**THE PROBLEM**. Repeat word for word the line with "Place points on the black round" and every line after it until the records below run out.

**DATA SUPPLIED**.

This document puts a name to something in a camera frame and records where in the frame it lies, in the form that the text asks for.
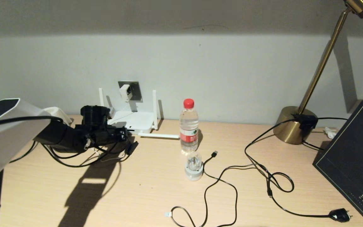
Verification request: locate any clear water bottle red cap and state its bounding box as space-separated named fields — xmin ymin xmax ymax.
xmin=179 ymin=99 xmax=199 ymax=154

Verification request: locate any white crumpled wrapper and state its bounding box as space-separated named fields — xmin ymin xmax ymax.
xmin=324 ymin=127 xmax=338 ymax=140

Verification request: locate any white toilet paper roll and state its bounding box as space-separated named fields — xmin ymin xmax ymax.
xmin=43 ymin=107 xmax=73 ymax=125

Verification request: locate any black ethernet cable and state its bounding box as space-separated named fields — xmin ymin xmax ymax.
xmin=10 ymin=140 xmax=131 ymax=168

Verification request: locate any grey wall power socket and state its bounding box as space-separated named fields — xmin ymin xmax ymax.
xmin=118 ymin=81 xmax=143 ymax=102

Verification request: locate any black cable with white tip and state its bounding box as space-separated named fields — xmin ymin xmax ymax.
xmin=164 ymin=164 xmax=273 ymax=227

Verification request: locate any white power adapter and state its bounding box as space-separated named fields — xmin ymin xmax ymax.
xmin=119 ymin=84 xmax=132 ymax=102

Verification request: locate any brass desk lamp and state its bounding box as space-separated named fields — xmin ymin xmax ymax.
xmin=273 ymin=0 xmax=363 ymax=145

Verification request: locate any small black plastic clip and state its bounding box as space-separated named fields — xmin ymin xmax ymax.
xmin=126 ymin=141 xmax=139 ymax=155

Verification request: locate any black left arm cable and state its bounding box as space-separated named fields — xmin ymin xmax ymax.
xmin=0 ymin=116 xmax=64 ymax=130

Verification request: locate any black lamp power cord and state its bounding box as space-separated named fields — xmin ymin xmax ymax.
xmin=245 ymin=118 xmax=353 ymax=223

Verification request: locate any black box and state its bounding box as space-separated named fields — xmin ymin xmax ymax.
xmin=312 ymin=99 xmax=363 ymax=227

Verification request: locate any white wifi router with antennas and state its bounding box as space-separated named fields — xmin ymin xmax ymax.
xmin=98 ymin=88 xmax=181 ymax=139

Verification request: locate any thin black lamp cord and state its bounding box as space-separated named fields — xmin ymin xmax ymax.
xmin=302 ymin=117 xmax=348 ymax=151

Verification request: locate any black USB cable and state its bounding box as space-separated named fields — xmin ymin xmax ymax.
xmin=202 ymin=151 xmax=239 ymax=227

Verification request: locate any black inline lamp switch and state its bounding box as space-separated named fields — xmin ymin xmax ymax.
xmin=292 ymin=114 xmax=318 ymax=130

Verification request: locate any black braided cable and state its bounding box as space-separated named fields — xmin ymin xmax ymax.
xmin=41 ymin=141 xmax=120 ymax=168

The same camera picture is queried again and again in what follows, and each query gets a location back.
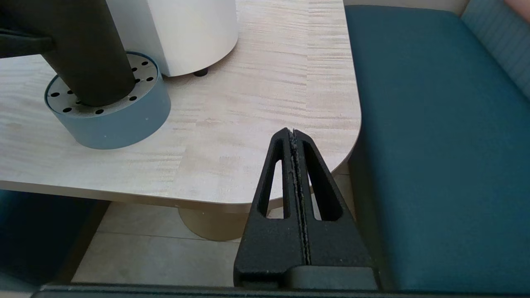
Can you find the large dispenser with dark tea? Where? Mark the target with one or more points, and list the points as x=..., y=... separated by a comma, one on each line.
x=186, y=33

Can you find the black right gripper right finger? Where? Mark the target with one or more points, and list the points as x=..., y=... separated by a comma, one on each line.
x=339, y=244

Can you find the pink bolster on empty bench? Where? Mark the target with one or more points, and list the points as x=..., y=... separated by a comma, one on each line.
x=519, y=8

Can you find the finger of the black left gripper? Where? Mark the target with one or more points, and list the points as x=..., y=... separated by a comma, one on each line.
x=25, y=43

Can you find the teal empty bench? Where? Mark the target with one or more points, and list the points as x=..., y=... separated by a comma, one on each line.
x=447, y=145

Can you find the large blue-grey perforated drip tray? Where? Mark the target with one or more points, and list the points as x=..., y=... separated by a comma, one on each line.
x=120, y=120

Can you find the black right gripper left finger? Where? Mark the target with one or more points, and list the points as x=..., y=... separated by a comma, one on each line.
x=269, y=244

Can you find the black tapered cup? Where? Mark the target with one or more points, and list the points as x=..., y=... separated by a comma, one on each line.
x=83, y=49

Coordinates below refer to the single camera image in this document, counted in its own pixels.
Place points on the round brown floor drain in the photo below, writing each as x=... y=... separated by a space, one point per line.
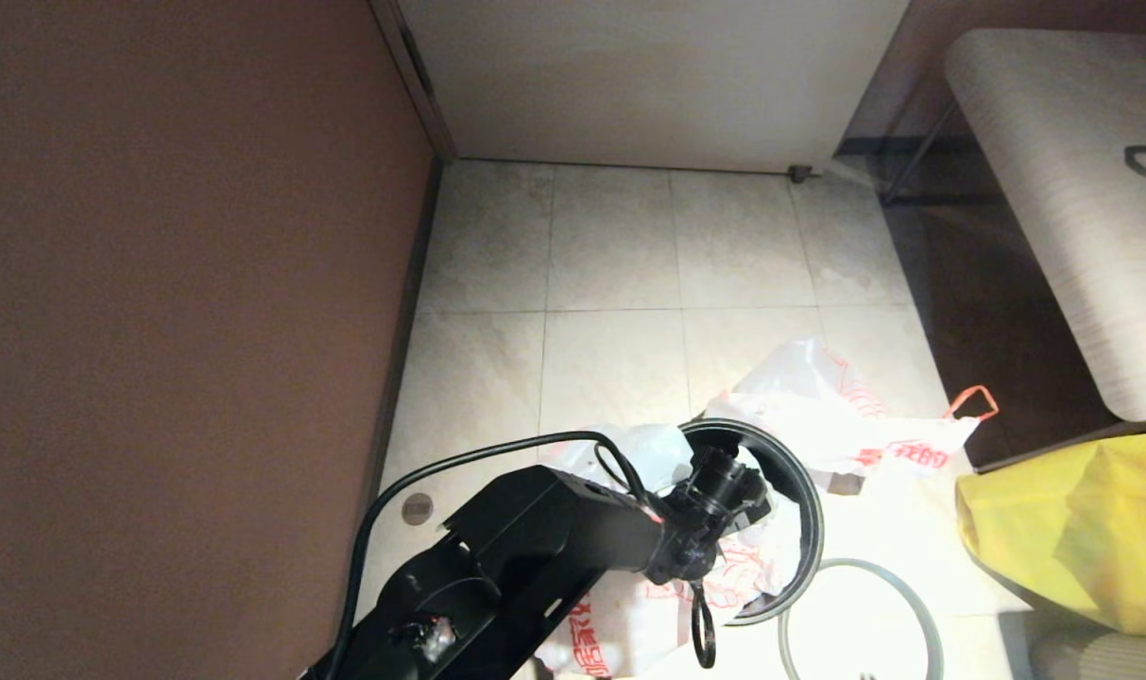
x=417 y=508

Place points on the grey door frame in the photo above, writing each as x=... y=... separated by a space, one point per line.
x=417 y=76

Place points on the cream ribbed cylinder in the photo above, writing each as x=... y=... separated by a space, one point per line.
x=1102 y=659

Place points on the yellow plastic bag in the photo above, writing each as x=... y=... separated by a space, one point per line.
x=1073 y=538

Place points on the white plastic bag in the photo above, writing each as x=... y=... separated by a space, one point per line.
x=620 y=614

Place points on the dark baseboard strip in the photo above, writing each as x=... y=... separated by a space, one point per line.
x=402 y=340

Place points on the thin metal table leg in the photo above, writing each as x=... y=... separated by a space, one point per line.
x=917 y=151

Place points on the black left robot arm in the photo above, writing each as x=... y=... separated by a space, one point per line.
x=516 y=557

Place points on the white door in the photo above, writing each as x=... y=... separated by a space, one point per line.
x=648 y=85

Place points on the small metal door stopper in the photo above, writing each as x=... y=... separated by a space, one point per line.
x=799 y=174

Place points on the black round trash bin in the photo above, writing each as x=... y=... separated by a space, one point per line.
x=804 y=529

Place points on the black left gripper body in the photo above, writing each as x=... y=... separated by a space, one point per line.
x=709 y=501

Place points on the white red-printed trash bag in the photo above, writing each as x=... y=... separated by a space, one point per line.
x=818 y=406

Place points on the beige woodgrain table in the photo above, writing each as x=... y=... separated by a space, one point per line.
x=1083 y=189

**OUTPUT**.
Place points on the black round trash bin in the photo above, writing each as x=... y=... separated by a space, one point per line.
x=804 y=529

Place points on the black left gripper body in the photo above, writing each as x=... y=... separated by a space, one point per line.
x=709 y=501

Place points on the white red-printed trash bag in the photo above, writing each as x=... y=... separated by a space, one point per line.
x=818 y=406

Place points on the beige woodgrain table in the photo above, writing each as x=... y=... separated by a space, one point per line.
x=1083 y=189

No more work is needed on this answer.